_Work item_.
Which lines below contain "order"? Copy every one of them.

_Data for analysis_.

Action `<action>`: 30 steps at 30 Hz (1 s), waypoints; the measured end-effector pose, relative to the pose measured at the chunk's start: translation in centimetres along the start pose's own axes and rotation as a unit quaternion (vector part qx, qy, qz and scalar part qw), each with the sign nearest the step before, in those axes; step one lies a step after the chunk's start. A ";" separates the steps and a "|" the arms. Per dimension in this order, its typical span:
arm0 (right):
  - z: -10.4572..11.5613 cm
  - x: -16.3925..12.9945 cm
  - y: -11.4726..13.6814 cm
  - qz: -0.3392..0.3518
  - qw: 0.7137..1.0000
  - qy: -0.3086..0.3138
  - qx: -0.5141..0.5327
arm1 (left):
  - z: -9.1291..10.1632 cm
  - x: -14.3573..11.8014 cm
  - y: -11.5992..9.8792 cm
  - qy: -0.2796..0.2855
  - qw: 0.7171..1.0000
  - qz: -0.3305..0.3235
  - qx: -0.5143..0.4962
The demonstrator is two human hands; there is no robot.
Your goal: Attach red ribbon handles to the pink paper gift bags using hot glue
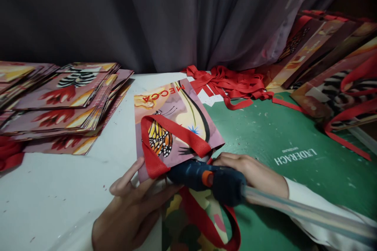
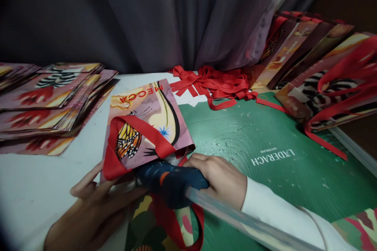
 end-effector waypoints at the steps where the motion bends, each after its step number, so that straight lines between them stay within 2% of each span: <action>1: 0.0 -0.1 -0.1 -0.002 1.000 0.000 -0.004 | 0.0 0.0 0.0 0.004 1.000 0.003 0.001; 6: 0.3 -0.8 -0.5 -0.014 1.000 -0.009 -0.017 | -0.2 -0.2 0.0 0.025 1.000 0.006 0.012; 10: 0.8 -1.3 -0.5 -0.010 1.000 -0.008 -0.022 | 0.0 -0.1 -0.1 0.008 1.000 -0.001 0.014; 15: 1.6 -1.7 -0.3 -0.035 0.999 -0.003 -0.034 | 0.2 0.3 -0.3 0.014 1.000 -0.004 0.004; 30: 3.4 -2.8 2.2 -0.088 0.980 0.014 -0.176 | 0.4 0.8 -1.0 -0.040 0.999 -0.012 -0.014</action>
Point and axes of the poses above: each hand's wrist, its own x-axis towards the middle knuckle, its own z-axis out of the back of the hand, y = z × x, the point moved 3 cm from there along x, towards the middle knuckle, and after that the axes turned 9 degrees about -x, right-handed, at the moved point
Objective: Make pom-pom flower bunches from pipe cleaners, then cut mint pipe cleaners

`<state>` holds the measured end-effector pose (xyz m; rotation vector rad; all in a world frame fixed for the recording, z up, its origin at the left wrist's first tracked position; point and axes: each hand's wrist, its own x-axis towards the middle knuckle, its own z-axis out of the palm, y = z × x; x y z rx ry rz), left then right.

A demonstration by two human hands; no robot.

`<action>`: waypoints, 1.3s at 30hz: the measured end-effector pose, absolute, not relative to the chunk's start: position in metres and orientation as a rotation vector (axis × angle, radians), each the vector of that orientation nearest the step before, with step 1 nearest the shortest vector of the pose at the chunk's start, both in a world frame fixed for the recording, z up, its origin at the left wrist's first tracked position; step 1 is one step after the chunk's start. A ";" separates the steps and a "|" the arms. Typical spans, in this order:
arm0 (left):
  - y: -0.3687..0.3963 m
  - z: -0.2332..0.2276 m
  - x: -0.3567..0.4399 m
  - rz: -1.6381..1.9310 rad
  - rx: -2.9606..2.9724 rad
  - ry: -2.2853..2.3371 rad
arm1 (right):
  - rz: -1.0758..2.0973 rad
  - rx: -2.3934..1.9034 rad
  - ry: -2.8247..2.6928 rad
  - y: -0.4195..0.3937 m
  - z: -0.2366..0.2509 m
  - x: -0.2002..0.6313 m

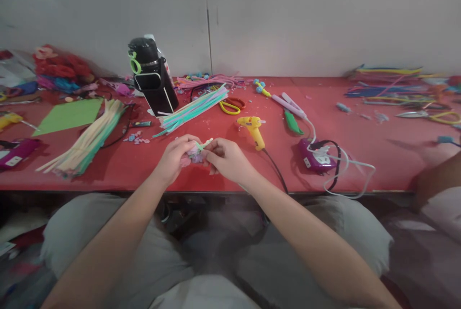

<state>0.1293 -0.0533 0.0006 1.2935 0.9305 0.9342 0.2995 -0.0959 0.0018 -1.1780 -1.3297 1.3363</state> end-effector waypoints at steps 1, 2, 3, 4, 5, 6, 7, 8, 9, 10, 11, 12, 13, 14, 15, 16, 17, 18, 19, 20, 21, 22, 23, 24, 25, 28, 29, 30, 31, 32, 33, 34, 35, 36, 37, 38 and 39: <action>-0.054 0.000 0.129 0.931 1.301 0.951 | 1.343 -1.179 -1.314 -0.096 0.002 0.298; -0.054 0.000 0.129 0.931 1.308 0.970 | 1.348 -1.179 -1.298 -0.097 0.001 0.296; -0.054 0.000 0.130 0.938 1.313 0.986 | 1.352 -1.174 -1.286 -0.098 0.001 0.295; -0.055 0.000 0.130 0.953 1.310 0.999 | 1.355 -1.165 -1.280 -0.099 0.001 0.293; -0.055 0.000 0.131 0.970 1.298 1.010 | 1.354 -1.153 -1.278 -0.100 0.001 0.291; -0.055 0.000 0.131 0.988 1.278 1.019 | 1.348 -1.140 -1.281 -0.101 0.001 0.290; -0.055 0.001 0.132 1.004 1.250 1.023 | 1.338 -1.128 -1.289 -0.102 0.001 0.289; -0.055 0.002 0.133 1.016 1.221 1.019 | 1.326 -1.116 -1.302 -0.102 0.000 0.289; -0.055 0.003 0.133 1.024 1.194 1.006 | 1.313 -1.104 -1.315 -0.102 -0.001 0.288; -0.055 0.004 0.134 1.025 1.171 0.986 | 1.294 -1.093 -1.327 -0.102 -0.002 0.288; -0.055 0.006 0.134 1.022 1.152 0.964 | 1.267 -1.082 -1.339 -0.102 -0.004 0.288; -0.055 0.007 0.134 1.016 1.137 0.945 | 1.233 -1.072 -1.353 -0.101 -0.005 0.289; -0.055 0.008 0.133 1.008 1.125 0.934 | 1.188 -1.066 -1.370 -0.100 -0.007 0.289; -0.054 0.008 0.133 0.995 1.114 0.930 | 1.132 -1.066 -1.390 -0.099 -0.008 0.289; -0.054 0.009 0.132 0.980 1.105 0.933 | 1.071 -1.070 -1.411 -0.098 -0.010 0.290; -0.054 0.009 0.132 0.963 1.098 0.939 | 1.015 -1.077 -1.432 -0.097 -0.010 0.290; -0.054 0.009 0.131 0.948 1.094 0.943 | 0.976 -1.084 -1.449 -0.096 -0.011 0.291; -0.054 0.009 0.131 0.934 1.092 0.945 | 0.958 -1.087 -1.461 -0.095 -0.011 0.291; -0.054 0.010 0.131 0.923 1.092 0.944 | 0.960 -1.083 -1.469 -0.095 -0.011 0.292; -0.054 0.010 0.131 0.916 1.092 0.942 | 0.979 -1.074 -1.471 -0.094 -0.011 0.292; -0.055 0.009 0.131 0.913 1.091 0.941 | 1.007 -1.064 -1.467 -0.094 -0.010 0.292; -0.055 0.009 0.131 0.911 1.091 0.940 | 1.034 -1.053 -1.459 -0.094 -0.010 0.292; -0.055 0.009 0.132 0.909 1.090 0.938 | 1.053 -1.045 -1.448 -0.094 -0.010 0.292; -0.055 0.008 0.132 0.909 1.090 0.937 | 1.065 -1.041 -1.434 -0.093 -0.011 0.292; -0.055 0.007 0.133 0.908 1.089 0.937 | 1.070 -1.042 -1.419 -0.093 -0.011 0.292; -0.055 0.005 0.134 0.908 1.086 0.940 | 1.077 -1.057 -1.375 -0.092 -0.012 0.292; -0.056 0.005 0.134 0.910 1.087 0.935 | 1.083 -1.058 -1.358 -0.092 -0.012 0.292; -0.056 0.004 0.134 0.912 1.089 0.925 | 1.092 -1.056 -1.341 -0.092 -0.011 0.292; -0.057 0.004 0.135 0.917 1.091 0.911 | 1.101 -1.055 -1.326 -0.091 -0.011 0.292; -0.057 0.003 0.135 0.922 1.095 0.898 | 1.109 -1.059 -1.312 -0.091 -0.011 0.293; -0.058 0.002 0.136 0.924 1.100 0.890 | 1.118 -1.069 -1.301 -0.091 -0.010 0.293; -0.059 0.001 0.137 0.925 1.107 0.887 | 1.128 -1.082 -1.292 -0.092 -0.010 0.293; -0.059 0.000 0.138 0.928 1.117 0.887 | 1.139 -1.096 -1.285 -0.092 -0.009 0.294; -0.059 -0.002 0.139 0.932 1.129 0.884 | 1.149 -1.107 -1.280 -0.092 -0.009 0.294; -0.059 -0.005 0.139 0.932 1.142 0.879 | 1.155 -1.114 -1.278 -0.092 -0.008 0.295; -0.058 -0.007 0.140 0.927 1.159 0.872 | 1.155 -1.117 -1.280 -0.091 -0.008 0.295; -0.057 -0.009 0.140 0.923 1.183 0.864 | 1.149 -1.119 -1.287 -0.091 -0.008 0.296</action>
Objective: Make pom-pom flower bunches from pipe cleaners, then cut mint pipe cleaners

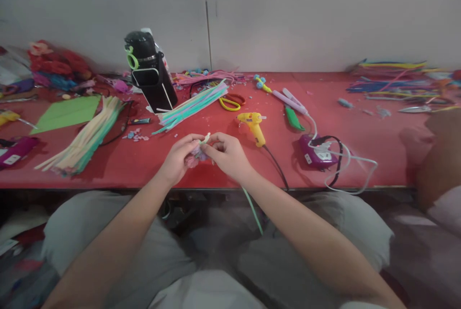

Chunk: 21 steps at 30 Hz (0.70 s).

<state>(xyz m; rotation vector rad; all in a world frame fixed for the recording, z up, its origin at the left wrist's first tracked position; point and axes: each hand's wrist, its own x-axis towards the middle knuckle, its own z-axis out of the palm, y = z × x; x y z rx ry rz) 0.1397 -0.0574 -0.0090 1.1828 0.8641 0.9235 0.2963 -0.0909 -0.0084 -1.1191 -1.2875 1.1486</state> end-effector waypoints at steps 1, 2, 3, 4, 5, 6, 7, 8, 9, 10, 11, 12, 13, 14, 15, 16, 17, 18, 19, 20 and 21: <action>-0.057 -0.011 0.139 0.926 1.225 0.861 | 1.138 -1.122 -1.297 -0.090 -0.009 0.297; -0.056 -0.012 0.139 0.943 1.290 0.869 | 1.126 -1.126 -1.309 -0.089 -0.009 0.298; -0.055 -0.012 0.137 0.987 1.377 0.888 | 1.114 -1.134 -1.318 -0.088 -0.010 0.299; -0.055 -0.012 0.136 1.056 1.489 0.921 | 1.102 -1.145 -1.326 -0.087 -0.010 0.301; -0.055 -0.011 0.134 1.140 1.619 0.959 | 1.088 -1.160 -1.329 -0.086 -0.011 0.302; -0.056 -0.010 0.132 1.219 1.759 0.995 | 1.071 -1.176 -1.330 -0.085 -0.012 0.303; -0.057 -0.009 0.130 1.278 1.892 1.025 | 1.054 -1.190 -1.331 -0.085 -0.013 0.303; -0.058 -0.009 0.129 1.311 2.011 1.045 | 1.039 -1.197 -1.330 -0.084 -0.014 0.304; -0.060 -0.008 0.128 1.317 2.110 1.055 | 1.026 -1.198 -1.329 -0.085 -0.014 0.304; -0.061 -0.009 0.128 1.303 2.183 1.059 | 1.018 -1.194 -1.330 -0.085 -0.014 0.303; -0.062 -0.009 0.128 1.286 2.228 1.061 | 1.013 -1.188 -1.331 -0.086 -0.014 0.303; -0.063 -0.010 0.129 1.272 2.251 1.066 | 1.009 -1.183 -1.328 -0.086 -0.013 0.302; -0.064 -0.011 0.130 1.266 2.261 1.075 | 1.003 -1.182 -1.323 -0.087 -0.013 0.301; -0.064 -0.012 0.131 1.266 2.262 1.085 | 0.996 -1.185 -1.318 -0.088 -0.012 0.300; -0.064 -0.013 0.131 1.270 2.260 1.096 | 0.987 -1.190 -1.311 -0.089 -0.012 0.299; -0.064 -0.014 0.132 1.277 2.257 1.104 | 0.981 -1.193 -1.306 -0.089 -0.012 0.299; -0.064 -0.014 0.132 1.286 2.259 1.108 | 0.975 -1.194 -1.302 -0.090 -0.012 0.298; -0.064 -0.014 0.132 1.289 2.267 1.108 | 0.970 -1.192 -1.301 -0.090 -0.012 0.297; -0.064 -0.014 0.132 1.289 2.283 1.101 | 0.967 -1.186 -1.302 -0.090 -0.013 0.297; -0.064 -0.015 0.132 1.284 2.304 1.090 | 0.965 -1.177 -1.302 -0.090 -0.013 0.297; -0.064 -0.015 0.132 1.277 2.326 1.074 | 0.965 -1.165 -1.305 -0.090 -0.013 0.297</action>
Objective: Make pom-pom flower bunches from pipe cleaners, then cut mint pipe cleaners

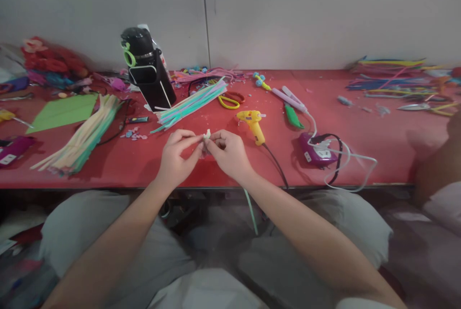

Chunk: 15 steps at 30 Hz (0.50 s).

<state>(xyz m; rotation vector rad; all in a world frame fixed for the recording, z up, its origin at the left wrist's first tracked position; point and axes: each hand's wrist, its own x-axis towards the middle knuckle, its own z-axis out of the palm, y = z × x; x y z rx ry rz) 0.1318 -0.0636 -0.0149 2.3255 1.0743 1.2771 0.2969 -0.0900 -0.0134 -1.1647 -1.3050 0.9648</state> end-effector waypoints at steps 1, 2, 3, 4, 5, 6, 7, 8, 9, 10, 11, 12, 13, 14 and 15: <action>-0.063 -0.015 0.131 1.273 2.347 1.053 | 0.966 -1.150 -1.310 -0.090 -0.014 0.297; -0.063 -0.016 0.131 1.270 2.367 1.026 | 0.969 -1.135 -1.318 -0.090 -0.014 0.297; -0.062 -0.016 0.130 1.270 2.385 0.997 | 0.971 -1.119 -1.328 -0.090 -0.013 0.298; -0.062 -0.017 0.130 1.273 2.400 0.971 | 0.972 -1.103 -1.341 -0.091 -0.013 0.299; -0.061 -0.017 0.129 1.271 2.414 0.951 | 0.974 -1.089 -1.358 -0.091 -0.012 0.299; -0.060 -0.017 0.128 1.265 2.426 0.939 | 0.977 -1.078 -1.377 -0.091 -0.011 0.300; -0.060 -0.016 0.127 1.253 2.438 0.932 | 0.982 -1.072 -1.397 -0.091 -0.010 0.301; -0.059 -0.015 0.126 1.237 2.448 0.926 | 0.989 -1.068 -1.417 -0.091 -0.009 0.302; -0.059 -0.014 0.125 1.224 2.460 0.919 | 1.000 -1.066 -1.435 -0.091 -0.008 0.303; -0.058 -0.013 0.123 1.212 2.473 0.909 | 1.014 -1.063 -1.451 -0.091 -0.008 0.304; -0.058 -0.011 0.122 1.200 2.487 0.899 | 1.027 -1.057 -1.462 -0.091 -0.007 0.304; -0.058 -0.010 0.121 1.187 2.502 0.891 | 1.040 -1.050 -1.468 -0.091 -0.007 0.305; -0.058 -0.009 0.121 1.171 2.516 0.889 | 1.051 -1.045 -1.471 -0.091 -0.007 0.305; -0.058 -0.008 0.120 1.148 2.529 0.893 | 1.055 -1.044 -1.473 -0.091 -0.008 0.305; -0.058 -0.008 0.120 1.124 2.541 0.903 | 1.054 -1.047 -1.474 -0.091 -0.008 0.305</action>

_Exercise result_.
Action `<action>`: 30 steps at 30 Hz (1 s), waypoints; the measured end-effector pose, relative to the pose measured at the chunk's start: translation in centimetres along the start pose's own axes and rotation as a unit quaternion (vector part qx, qy, qz and scalar part qw), each with the sign nearest the step before, in those axes; step one lies a step after the chunk's start. A ";" separates the steps and a "|" the arms. Per dimension in this order, its typical span:
`<action>`: waypoints, 1.3s at 30hz: the measured end-effector pose, absolute, not relative to the chunk's start: position in metres and orientation as a rotation vector (axis × angle, radians), each the vector of that orientation nearest the step before, with step 1 nearest the shortest vector of the pose at the chunk's start, both in a world frame fixed for the recording, z up, its origin at the left wrist's first tracked position; step 1 is one step after the chunk's start. A ";" separates the steps and a "|" the arms. Typical spans, in this order:

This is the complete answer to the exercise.